ODSC West Day Two

By Ian

November 16, 2015

After a great first day, ODSC West started up again on a blustery Sunday morning in the Bay Area. As I needed to prepare for my own talk I didn’t get to see as many of the other sessions as I would have liked, but I’ve collected some thoughts on those that I did see.

Wes McKinney, Cloudera

Wes is best known for creating the Pandas library for data analysis in Python and was talking about his successor project, Ibis, which aims to remove the unnecessary complications of SQL based analysis by providing a uniform Python based interface similar to Pandas.

One reason for starting a new project is the amount of technical debt accrued by Pandas which means it’s “hard to make Pandas magically big data enabled.” Other ‘big data’ efforts to use Python such as in user defined functions like PL/Python are hampered by the need to move data between the database and the Python process. Ibis will have a shared memory architecture removing this bottleneck and Wes is looking for contributors to help with implementing interfaces to more databases beyond the current focus on SQLite and Impala.

Anthony Goldbloom, Kaggle

As the founder of Kaggle, Anthony Goldbloom has seen over 400,000 data scientists try their hand at winning a competition. He shared some tips on what makes a good Kaggle competition and how the top performers attack a problem.

In particular he suggested that those at the top of the leaderboard fall into one of two camps. The first group like very structured datasets and spend almost all their time hand-crafting better features to input into their model. Recently this group has overwhelmingly switched to using the XGBoost algorithm instead of their previous favourite, Random Forests.

The second group focus on unstructured data problems and spend no time on feature engineering, instead building neural networks. For image based competitions, convolutional neural nets work well for edge detection, and time series data is best tackled with recurrent neural nets. Given the hype recently around deep learning it’s interesting to see the widespread use of neural nets for these tasks, but also that structured problems still need a more traditional feature based approach.

Anthony also previewed the new Scripts feature of Kaggle which will allow anyone to upload their model code and have it run (for free) in a containerised environment. Other competitors will be able to fork the code and immediately run their modified version on the same inputs. One interesting twist is that anyone uploading their code has to license it under the Apache 2 License, so the code will be open for anyone to reuse.

Owen Zhang, DataRobot

Owen, who until recently was the number 1 competitor on Kaggle’s leaderboard, gave a really humourous walk through of how he transitioned from an IT role into data science. He says he was “legitimized” by Kaggle as it meant he could apply to new data science roles and prove his ability, instead of just making claims about how good a data scientist he would be given the chance.

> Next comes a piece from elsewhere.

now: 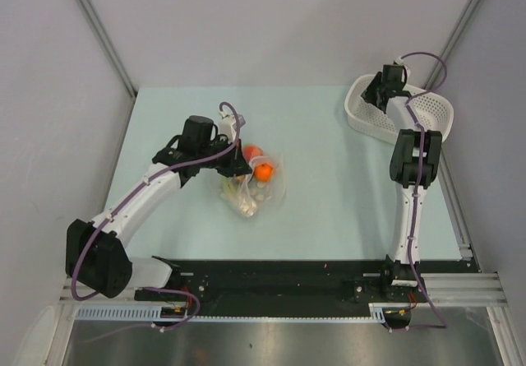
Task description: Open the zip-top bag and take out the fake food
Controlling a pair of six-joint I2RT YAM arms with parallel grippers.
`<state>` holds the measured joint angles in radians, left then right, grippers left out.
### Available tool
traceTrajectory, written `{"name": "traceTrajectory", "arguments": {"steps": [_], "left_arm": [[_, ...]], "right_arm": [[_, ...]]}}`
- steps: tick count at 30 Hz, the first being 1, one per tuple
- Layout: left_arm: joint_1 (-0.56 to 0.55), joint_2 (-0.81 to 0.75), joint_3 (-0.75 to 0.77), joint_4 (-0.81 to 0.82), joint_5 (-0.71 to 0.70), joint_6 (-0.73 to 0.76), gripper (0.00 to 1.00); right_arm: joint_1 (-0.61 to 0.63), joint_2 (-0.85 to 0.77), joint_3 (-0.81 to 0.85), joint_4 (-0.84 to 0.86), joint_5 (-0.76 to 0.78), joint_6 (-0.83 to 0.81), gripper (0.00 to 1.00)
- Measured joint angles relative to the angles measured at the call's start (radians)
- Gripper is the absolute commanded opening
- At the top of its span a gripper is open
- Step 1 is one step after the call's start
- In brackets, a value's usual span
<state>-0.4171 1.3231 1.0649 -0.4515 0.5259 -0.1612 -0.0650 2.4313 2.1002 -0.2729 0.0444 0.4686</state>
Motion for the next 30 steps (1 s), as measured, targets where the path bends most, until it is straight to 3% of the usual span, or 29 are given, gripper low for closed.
{"name": "traceTrajectory", "arguments": {"steps": [3, 10, 11, 12, 13, 14, 24, 30], "left_arm": [[0.001, -0.011, -0.002, 0.0, -0.023, -0.018, 0.0], [0.002, -0.016, -0.001, 0.004, -0.051, -0.13, 0.0], [0.002, -0.016, -0.001, 0.008, -0.051, -0.154, 0.0], [0.002, -0.017, -0.001, 0.01, -0.051, -0.174, 0.0], [0.002, -0.019, -0.001, 0.011, -0.051, -0.186, 0.0], [0.002, -0.022, -0.001, 0.011, -0.051, -0.2, 0.0], [0.002, -0.199, -0.08, 0.014, -0.052, -0.237, 0.0], [0.001, -0.263, -0.173, 0.08, -0.052, -0.252, 0.0]], "right_arm": [[0.0, 0.059, 0.068, -0.026, 0.0, -0.006, 0.42], [0.0, 0.073, 0.047, -0.04, -0.005, -0.007, 0.69], [0.0, 0.073, 0.042, -0.04, -0.005, -0.006, 0.73], [0.0, 0.073, 0.041, -0.041, -0.008, -0.006, 0.88], [0.0, 0.075, 0.041, -0.04, -0.01, -0.006, 0.97], [0.0, 0.076, 0.041, -0.04, -0.011, -0.002, 1.0], [0.016, 0.065, 0.072, -0.127, 0.024, 0.037, 1.0], [0.095, -0.087, -0.055, -0.282, 0.08, 0.091, 1.0]]}}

His two important things to remember when working as a data scientist are:

“Asking the right question is more important than getting the perfect answer.”
“What will/can you do differently if you have a prediction of X?”

James Powell, NumFocus & many others

Every talk by James is entertaining but this one was particularly fun and challenging, veering from very low level Python hacking to philosophical musings on the nature of human interactions as exhibited through code reviews. He also included a whole meta talk section describing the stages you go through before becoming a well known speaker travelling around the world:

Start by talking about something someone else did.
Talk about a small library you worked on, or take something from another language and apply it to your own.
Talk about your ideas and opinions and have a clear message.
Already be famous because this increases how much the audience will pay attention.

As a helpful hint for stage 4 he suggested that a simple way to become famous is to court controversy.

I can’t do justice to the multitude of ideas and concepts in this talk, so I’d recommend watching it (maybe more than once) when the video comes out.

Thoughts on ODSC West

For a new conference holding its first west coast event this was very well organised and managed to attract a large crowd of 1000 data scientists to a weekend event. The audience was definitely more on the practitioner end which is a refreshing change from the variety of marketing and sales based conferences proliferating in the data science and big data space.

Well done to Mammad, Sheamus, and the whole ODSC team for organising a great event and for their enthusiasm and helpfulness throughout the weekend.